Realizing this, I can assuredly say that I am mappo too. Mappo is within me. There can not be G.R. Lewis without mappo and mappo can not be without G.R. Lewis. We are one. Understanding this, I reflect upon my imperfect self and know that I’m heavily burden with foolish nature. The reality of being a foolish being is just an individualized expression of mappo. Knowing this, I realize that everything is foolish and transitory. Only the nembutsu is real. Therefore I rely exclusively on the Primal Vow of Other Power and trustingly voice the Name-that-Calls, Namu-Amida-Butsu.
From that Edinger book: “I thought none but the Devil himself could equal me for inward wickedness and pollution of mind.
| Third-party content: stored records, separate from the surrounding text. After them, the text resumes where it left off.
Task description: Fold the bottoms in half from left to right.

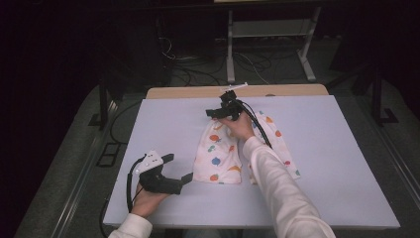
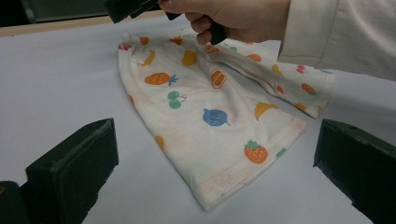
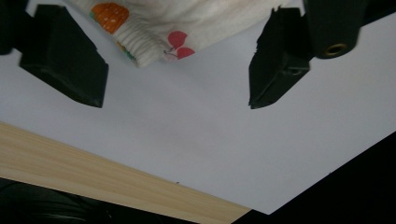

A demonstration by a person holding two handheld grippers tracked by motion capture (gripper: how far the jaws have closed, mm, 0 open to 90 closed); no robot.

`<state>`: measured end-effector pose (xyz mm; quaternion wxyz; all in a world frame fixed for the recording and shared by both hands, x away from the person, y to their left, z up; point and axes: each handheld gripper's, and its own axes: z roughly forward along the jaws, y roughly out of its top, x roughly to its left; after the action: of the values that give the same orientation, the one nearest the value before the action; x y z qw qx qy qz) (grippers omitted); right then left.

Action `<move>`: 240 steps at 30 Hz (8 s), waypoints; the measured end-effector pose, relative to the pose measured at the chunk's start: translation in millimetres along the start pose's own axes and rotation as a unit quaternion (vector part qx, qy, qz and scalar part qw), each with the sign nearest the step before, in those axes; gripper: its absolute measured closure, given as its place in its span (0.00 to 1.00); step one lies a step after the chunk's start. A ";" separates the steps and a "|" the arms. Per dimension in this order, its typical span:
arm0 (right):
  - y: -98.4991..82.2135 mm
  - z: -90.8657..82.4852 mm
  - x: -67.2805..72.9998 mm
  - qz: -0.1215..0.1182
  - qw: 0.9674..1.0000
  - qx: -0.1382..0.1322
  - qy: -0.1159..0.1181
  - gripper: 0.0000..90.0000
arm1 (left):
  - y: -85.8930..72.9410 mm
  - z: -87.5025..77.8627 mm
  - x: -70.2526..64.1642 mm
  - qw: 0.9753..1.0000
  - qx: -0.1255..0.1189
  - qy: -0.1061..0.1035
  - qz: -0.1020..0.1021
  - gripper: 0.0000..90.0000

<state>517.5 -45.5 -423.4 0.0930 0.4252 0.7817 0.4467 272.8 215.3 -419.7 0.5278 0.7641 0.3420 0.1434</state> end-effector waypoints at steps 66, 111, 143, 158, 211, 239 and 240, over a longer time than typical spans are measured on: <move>-12.8 14.6 3.4 0.072 0.992 0.037 -0.092 0.96 | -0.4 0.4 -0.8 1.000 0.006 -0.003 -0.004 0.00; -12.9 0.0 14.7 0.031 0.995 0.004 -0.091 0.96 | 1.6 36.3 21.6 0.975 0.166 -0.053 -0.136 0.01; -14.9 -1.1 14.8 0.034 0.995 -0.002 -0.093 0.96 | -6.3 43.9 25.5 0.965 0.195 -0.060 -0.166 0.59; -15.6 -2.1 13.0 0.036 0.995 -0.006 -0.090 0.96 | -6.2 49.1 24.3 0.964 0.217 -0.057 -0.145 0.96; -5.0 -37.3 -15.4 0.063 0.995 -0.028 -0.074 0.96 | 57.9 77.6 -50.2 0.977 0.155 -0.144 -0.035 0.97; -12.0 -68.9 -50.8 0.081 0.992 -0.040 -0.084 0.96 | 81.8 119.9 -83.4 0.968 0.172 -0.183 -0.002 0.97; -12.7 -70.1 -52.8 0.086 0.992 -0.040 -0.082 0.96 | 82.6 122.1 -84.5 0.967 0.172 -0.185 0.000 0.97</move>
<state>506.0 -131.4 -404.7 0.1352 0.5220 0.7137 0.4471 313.0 54.6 -382.1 0.4423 0.8567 0.2581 -0.0620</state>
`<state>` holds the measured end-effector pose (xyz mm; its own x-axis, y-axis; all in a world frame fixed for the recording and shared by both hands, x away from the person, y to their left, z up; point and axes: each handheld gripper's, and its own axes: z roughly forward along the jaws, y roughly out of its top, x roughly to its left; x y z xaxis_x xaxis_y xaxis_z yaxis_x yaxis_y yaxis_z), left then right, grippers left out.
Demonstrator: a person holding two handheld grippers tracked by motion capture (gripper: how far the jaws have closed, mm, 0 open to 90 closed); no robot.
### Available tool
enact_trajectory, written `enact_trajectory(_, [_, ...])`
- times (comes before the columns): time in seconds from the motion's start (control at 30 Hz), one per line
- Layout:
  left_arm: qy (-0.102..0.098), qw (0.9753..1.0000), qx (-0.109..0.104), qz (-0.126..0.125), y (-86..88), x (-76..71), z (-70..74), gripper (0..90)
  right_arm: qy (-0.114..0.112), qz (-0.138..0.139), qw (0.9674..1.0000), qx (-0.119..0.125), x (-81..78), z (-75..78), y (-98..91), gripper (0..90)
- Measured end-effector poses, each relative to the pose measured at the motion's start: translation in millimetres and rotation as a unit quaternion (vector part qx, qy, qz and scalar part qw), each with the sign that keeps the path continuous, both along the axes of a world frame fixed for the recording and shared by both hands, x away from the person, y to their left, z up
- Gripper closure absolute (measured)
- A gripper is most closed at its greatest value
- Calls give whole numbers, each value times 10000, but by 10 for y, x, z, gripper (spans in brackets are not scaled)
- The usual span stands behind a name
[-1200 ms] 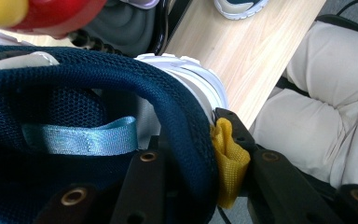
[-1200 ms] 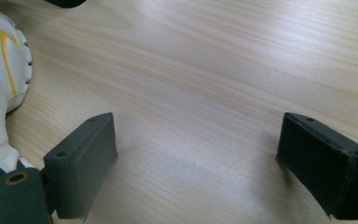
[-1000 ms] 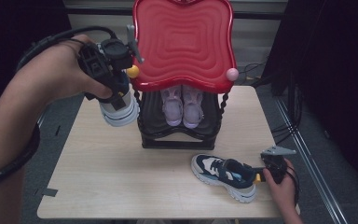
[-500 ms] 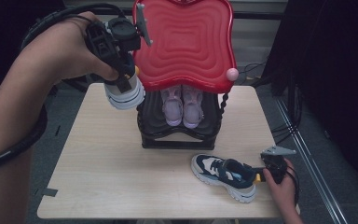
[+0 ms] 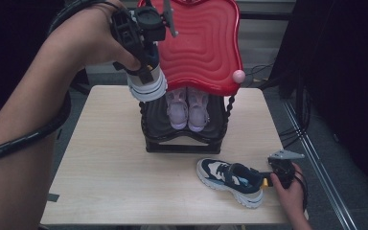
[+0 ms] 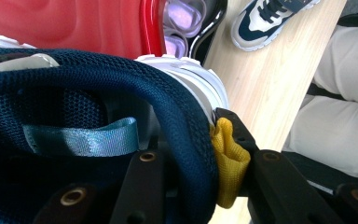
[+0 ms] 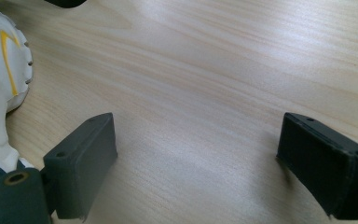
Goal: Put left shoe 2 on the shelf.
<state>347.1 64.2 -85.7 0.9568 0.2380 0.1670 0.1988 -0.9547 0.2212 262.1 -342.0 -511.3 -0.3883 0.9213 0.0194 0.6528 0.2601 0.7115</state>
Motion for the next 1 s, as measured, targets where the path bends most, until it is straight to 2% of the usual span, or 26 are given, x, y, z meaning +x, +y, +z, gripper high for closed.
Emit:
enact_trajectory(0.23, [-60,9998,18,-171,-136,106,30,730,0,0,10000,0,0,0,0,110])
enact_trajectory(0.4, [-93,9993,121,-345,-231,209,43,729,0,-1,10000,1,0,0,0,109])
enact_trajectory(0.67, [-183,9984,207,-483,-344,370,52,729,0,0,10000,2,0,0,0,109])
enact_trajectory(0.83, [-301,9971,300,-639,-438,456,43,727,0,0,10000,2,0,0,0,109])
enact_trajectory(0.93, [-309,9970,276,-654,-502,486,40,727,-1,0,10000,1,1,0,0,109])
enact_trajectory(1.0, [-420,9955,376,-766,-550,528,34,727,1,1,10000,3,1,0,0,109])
Sure, thought I, I am forsaken of God; and thus I continued for a long while…”
But according to Anselm, fall satisfaction requires the return of more than was originally taken. This is impossible since man owes God total obedience even without sin. He has no extra resources to pay his penalty. For this he must use the grace provided by the sacrifice of the God-man Jesus Christ. In the sequence of sin and repentence God himself pays the fine by an influx of grace… Ego’s sin and subsequent penalty are necessary to generate the flow of healing energy (grace)
I don’t know where any of this leaves me. Probably where I started. Days later is the only difference. But the days are all the same lately. Until next week when I learn to walk on water… A strange girl once told me I give up too easily. Then I kissed her and walked away.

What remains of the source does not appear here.